Glossary
A reference of terms used throughout the Invarium platform and documentation.
Agent Intelligence Graph
A visual map of an AI agent’s behavioral patterns across test scenarios. Nodes represent behavioral states (tools, decisions, inputs, outputs), and edges represent transitions between states. Used to identify failure clusters, untested paths, and decision hotspots. See Agent Intelligence Graph.

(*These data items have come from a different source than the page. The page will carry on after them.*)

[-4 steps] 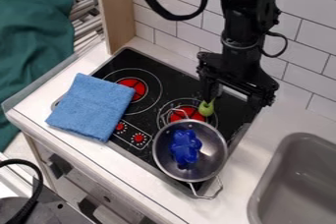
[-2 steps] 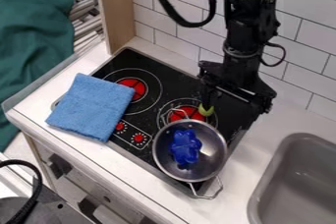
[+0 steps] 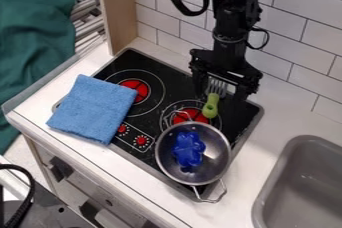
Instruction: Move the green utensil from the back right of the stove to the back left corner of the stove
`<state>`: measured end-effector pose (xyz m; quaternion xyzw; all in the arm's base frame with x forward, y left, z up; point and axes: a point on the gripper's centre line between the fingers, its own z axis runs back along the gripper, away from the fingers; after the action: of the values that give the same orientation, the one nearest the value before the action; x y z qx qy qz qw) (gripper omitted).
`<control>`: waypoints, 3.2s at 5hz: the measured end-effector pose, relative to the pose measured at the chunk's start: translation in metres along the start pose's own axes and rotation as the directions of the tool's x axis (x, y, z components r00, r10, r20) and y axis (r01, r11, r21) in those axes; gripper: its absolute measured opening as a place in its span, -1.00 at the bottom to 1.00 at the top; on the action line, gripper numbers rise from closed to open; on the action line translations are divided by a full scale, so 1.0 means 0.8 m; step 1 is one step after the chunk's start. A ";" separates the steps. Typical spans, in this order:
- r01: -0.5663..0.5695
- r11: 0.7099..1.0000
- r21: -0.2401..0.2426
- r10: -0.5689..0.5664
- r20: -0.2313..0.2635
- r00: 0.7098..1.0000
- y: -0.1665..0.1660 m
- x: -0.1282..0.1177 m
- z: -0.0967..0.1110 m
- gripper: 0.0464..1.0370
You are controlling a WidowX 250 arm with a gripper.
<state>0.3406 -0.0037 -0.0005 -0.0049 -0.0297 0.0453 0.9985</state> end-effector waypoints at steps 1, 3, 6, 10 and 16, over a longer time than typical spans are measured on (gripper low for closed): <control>-0.007 1.000 0.006 0.007 -0.002 1.000 0.016 0.014 -0.006 0.94; -0.010 0.999 -0.033 0.008 -0.055 0.998 0.009 0.023 -0.041 0.94; 0.018 1.000 -0.010 -0.018 -0.070 0.997 0.013 0.022 -0.042 -0.37; 0.032 0.999 0.013 -0.032 -0.005 0.999 0.013 0.034 -0.021 -0.58; 0.048 0.995 0.087 -0.053 0.066 0.996 0.180 0.010 0.030 -0.58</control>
<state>0.3341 0.1407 0.0223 0.0401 -0.0620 0.0214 0.9970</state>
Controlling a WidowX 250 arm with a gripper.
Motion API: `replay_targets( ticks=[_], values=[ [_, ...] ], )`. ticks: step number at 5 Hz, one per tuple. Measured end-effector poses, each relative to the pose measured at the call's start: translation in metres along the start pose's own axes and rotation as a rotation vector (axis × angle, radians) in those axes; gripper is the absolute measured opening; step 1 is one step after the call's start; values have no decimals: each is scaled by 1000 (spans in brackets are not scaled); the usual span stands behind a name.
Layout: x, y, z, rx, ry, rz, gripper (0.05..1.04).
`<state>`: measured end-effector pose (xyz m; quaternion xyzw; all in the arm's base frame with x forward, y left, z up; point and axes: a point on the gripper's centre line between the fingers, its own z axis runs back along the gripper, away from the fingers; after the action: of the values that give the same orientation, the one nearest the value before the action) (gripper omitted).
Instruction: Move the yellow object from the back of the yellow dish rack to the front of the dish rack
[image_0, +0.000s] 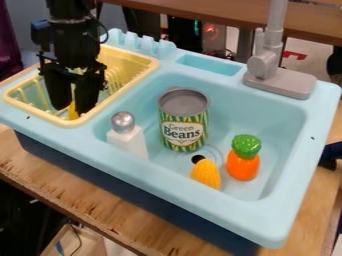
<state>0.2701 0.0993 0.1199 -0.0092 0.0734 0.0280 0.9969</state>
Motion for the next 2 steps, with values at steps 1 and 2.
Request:
replay_targets(
  ticks=[1,2],
  values=[
    [5,-4,18,4,-4,24,997],
    [13,-17,42,6,-39,25,1004]
  ],
)
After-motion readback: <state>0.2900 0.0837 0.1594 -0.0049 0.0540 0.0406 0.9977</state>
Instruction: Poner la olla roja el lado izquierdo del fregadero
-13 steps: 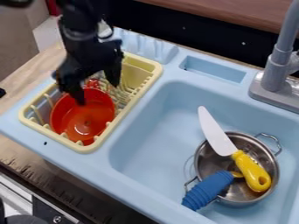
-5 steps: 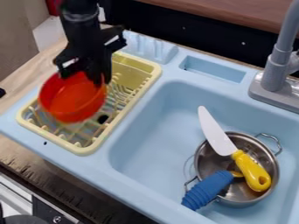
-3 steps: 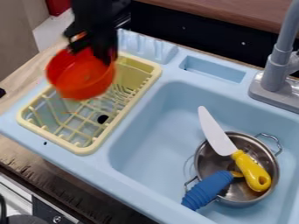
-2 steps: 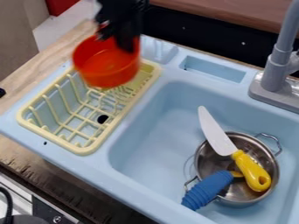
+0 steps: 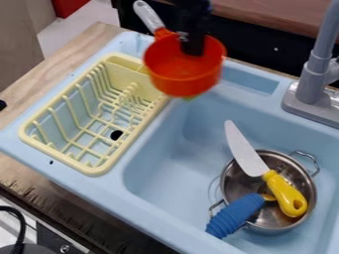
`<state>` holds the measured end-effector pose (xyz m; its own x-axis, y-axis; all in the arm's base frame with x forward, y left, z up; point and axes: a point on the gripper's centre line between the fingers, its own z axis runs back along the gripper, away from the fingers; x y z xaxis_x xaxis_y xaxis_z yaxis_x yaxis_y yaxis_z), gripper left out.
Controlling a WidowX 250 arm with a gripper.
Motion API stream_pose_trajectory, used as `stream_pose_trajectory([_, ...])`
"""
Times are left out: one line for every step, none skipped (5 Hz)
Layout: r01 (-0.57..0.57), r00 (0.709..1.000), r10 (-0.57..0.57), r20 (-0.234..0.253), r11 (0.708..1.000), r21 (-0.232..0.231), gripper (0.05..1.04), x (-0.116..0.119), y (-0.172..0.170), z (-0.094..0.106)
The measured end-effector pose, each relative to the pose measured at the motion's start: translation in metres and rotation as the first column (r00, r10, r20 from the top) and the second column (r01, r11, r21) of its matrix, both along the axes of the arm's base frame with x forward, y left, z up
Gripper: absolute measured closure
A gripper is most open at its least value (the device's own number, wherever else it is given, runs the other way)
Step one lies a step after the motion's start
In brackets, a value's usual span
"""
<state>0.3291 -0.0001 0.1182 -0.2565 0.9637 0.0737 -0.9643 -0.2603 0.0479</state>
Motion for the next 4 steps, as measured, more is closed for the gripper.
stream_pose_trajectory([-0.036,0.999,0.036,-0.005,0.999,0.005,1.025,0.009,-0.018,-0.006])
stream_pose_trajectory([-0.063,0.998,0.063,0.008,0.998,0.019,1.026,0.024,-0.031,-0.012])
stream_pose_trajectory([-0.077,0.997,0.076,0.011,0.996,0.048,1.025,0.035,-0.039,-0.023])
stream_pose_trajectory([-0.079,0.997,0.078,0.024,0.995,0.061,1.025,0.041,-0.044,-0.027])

Behavioral Safety Score (BSS)
A 0-100 score that quantifies how reliably an AI agent handles behavioral edge cases. Composed of four weighted components: pass rate (40%), severity weighting (25%), coverage breadth (20%), and consistency (15%). Ranges: 90-100 Excellent, 70-89 Good, 50-69 Fair, 0-49 Poor. See Behavioral Safety Score.
Behavioral Trace
A timestamped record of every action an AI agent takes during a test case. Captures user input, tool calls (with parameters and results), agent reasoning, and final output. Used for debugging and audit trails. See Behavioral Tracing.
Blueprint
A JSON document that describes an AI agent to Invarium — its name, framework, tools, constraints, and workflows. Invarium uses the blueprint to generate targeted behavioral test cases. See Upload a Blueprint and Blueprint Schema.
Constraint
A rule that an AI agent must follow, defined in the blueprint. Constraints describe what the agent should not do (e.g., “Never fabricate information”) or what it must always do (e.g., “Always cite sources”). Used to generate guardrail violation tests.
Coverage Breadth
A component of BSS (20% weight) that measures how many of the nine failure categories have been tested. An agent tested across all categories has broader coverage and a more meaningful BSS score than one tested on only one or two categories.
Failure Taxonomy
A structured classification system for AI agent failures. Nine categories: Hallucination, Wrong Tool Called, Missing Tool Call, Incorrect Parameters, Unexpected Tool Call, Tool Execution Error, Constraint Violation, Timeout, and Invalid Response. Each category has subtypes and severity levels. See Failure Taxonomy.
Guardrail
A constraint or safety mechanism that prevents an AI agent from producing unwanted behavior. In Invarium, guardrails are defined as constraints in the blueprint and tested through guardrail violation scenarios.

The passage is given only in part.